Cette plainte en diffamation a été déposée devant la Cour de Justice de la République (CJR), seule juridiction habilitée à poursuivre et juger des membres du gouvernement pour des infractions commises dans l’exercice de leurs fonctions. Elle vise les propos tenus vendredi par Mme Oudéa-Castéra pour expliquer la scolarisation de ses trois fils dans un prestigieux établissement privé parisien.

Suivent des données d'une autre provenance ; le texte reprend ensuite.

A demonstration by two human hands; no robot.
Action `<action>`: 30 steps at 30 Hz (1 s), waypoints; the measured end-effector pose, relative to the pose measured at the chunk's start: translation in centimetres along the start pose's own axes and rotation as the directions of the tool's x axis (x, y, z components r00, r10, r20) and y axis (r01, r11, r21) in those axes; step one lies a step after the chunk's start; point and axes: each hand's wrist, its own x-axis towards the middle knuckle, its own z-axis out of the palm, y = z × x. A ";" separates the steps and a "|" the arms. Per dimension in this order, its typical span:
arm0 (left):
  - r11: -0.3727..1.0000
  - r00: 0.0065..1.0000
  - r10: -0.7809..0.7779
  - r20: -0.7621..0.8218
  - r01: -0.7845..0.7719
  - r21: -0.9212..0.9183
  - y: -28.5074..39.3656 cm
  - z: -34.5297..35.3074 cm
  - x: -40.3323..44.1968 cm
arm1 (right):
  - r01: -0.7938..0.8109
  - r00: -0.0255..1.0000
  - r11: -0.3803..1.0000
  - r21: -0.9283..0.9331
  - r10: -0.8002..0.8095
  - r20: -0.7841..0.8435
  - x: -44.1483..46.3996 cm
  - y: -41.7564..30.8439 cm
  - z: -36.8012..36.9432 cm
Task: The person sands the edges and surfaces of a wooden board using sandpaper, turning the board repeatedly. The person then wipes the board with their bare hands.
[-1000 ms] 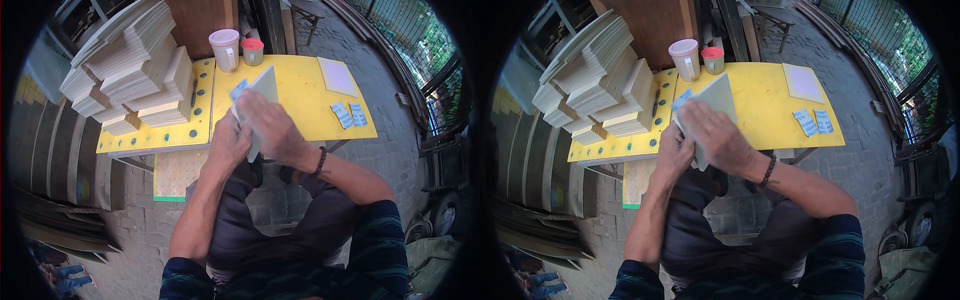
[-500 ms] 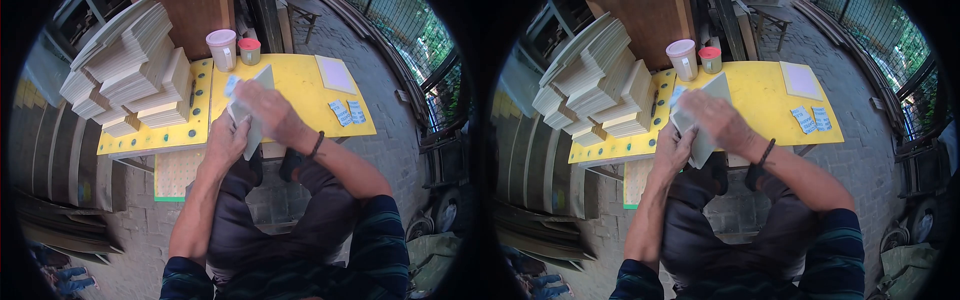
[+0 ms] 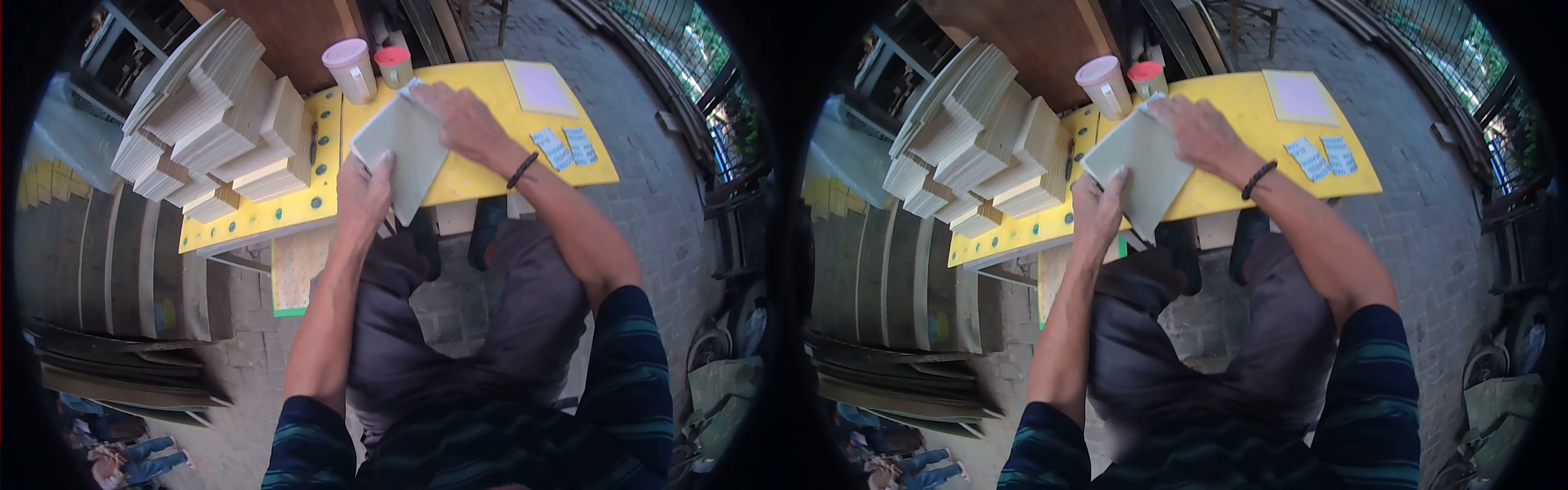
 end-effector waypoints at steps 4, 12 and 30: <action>0.998 1.000 -0.014 0.023 0.013 0.064 0.2 1.5 1.4 | -0.149 0.981 0.965 -0.217 0.173 0.092 1.1 0.6 -2.7; 0.987 0.995 0.098 0.020 -0.100 0.123 2.7 4.8 1.4 | -0.141 0.987 0.955 -0.260 0.157 0.042 -0.3 4.0 -1.9; 0.884 0.928 -0.369 0.043 0.365 -0.292 0.4 3.5 -1.3 | 0.025 0.995 0.979 -0.205 -0.004 0.104 -0.8 0.3 -3.9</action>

En particulier ses déclarations sur sa « frustration » face à « des paquets d’heures qui n’étaient pas sérieusement remplacées » à l’école publique Littré – d’où elle avait retiré son fils aîné pour le mettre dans le privé.
« Sanctionner ces propos »
Cette plainte « vise à sanctionner ces propos qui touchent la réputation des agents en décrédibilisant l’enseignement public et, plus généralement, à imposer le respect dû par les plus hautes administrations à ces derniers », a commenté Gérard Lenfant, président du SNAPEN.
Ce syndicat se présente comme « apolitique », ouvert à « tous les personnels du ministère de l’Éducation nationale présents sur le terrain dans les académies de Toulouse et Montpellier ».
Les plaintes adressées à la CJR sont filtrées par une commission des requêtes, qui peut les classer ou les transmettre à une commission d’instruction. À l’issue de l’instruction, cette commission prononce un non-lieu ou un renvoi en procès.